(Problem):
Output the entries below exactly as written, omitting pictures.

Stored data entries

________________________

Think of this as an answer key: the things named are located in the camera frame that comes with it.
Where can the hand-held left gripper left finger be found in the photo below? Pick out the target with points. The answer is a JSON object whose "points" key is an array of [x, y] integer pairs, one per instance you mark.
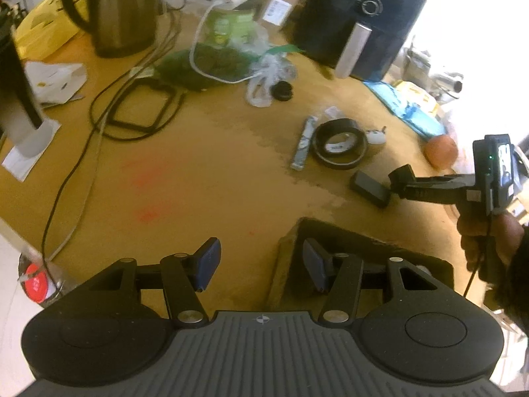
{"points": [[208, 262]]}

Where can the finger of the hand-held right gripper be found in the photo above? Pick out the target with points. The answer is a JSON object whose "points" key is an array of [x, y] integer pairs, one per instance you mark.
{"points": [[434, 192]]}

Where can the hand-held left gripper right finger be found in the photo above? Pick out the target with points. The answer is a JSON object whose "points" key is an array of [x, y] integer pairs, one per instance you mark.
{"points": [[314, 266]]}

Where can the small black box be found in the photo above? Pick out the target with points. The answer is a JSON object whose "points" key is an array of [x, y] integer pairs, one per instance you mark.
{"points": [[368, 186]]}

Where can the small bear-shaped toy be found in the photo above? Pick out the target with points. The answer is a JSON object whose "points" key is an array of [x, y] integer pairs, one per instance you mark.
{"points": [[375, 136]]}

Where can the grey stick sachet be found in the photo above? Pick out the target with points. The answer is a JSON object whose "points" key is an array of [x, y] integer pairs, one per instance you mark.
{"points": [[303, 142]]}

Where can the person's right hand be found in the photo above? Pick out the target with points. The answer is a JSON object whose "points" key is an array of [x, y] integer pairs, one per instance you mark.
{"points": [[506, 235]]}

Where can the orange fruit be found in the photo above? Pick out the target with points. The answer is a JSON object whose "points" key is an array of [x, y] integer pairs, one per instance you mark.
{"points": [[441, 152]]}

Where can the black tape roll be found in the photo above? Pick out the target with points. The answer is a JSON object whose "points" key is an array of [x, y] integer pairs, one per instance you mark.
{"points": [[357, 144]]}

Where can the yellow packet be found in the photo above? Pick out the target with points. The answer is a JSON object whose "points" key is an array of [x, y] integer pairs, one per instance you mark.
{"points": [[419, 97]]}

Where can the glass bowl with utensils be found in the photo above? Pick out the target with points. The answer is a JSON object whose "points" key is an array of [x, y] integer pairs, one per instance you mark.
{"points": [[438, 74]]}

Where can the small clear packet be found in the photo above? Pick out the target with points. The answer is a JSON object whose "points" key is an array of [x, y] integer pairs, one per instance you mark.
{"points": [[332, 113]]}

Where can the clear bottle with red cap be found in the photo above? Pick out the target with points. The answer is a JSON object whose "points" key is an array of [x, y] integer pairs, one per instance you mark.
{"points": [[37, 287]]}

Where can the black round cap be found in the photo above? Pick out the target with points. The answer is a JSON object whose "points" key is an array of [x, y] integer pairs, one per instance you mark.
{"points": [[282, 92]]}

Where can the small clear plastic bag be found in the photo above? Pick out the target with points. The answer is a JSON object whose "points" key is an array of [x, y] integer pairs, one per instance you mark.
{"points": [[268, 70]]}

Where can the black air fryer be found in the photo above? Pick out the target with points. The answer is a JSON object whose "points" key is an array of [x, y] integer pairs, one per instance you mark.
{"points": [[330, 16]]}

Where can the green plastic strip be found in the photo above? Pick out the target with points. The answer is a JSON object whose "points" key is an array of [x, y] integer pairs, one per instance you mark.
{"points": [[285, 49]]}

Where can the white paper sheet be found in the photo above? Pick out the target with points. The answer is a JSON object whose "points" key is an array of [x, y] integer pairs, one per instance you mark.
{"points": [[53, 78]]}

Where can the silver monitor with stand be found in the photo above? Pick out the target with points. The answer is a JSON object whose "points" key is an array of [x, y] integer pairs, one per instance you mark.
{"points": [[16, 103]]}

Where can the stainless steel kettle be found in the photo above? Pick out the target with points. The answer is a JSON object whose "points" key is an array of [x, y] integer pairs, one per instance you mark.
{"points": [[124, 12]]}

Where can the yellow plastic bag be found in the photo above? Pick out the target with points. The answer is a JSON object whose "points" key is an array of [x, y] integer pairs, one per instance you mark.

________________________

(Solved exercise):
Think of this as an answer key: the things named are located in the camera frame that comes with it.
Where can the hand-held left gripper left finger be found in the photo below? Pick out the target with points. The answer is a JSON object whose "points" key is an array of [x, y] integer pairs, one per instance you mark.
{"points": [[208, 262]]}

Where can the finger of the hand-held right gripper be found in the photo above? Pick out the target with points. The answer is a JSON object whose "points" key is an array of [x, y] integer pairs, one per instance you mark.
{"points": [[434, 192]]}

Where can the hand-held left gripper right finger be found in the photo above? Pick out the target with points. The answer is a JSON object whose "points" key is an array of [x, y] integer pairs, one per instance you mark.
{"points": [[314, 266]]}

Where can the small black box be found in the photo above? Pick out the target with points. The answer is a JSON object whose "points" key is an array of [x, y] integer pairs, one per instance you mark.
{"points": [[368, 186]]}

Where can the small bear-shaped toy be found in the photo above? Pick out the target with points. The answer is a JSON object whose "points" key is an array of [x, y] integer pairs, one per instance you mark.
{"points": [[375, 136]]}

Where can the grey stick sachet be found in the photo above? Pick out the target with points. The answer is a JSON object whose "points" key is an array of [x, y] integer pairs, one per instance you mark.
{"points": [[303, 142]]}

Where can the person's right hand be found in the photo above? Pick out the target with points. The answer is a JSON object whose "points" key is an array of [x, y] integer pairs, one per instance you mark.
{"points": [[506, 235]]}

Where can the orange fruit be found in the photo above? Pick out the target with points. The answer is a JSON object whose "points" key is an array of [x, y] integer pairs, one per instance you mark.
{"points": [[441, 152]]}

Where can the black tape roll be found in the photo above? Pick out the target with points. The answer is a JSON object whose "points" key is an array of [x, y] integer pairs, one per instance you mark.
{"points": [[357, 144]]}

Where can the yellow packet be found in the photo above? Pick out the target with points. The answer is a JSON object whose "points" key is an array of [x, y] integer pairs, one per instance you mark.
{"points": [[419, 97]]}

Where can the glass bowl with utensils be found in the photo above? Pick out the target with points. The answer is a JSON object whose "points" key is an array of [x, y] integer pairs, one per instance you mark.
{"points": [[438, 74]]}

Where can the small clear packet be found in the photo above? Pick out the target with points. The answer is a JSON object whose "points" key is an array of [x, y] integer pairs, one per instance you mark.
{"points": [[332, 113]]}

Where can the clear bottle with red cap be found in the photo above? Pick out the target with points. The answer is a JSON object whose "points" key is an array of [x, y] integer pairs, one per instance you mark.
{"points": [[37, 287]]}

Where can the black round cap be found in the photo above? Pick out the target with points. The answer is a JSON object whose "points" key is an array of [x, y] integer pairs, one per instance you mark.
{"points": [[282, 92]]}

Where can the small clear plastic bag be found in the photo above? Pick out the target with points. The answer is a JSON object whose "points" key is an array of [x, y] integer pairs, one per instance you mark.
{"points": [[268, 70]]}

Where can the black air fryer be found in the photo above? Pick out the target with points. The answer is a JSON object whose "points" key is an array of [x, y] integer pairs, one per instance you mark.
{"points": [[330, 16]]}

Where can the green plastic strip be found in the photo above? Pick out the target with points. The answer is a JSON object whose "points" key is an array of [x, y] integer pairs, one per instance you mark.
{"points": [[285, 49]]}

Where can the white paper sheet be found in the photo above? Pick out the target with points. The answer is a JSON object whose "points" key is an array of [x, y] integer pairs, one per instance you mark.
{"points": [[53, 78]]}

Where can the silver monitor with stand be found in the photo above? Pick out the target with points. The answer is a JSON object whose "points" key is an array of [x, y] integer pairs, one per instance you mark.
{"points": [[16, 103]]}

Where can the stainless steel kettle be found in the photo above? Pick out the target with points. The answer is a JSON object whose "points" key is an array of [x, y] integer pairs, one per instance you mark.
{"points": [[124, 12]]}

Where can the yellow plastic bag be found in the photo above? Pick out the target with points. The answer is a JSON object whose "points" key is an array of [x, y] integer pairs, one per instance you mark.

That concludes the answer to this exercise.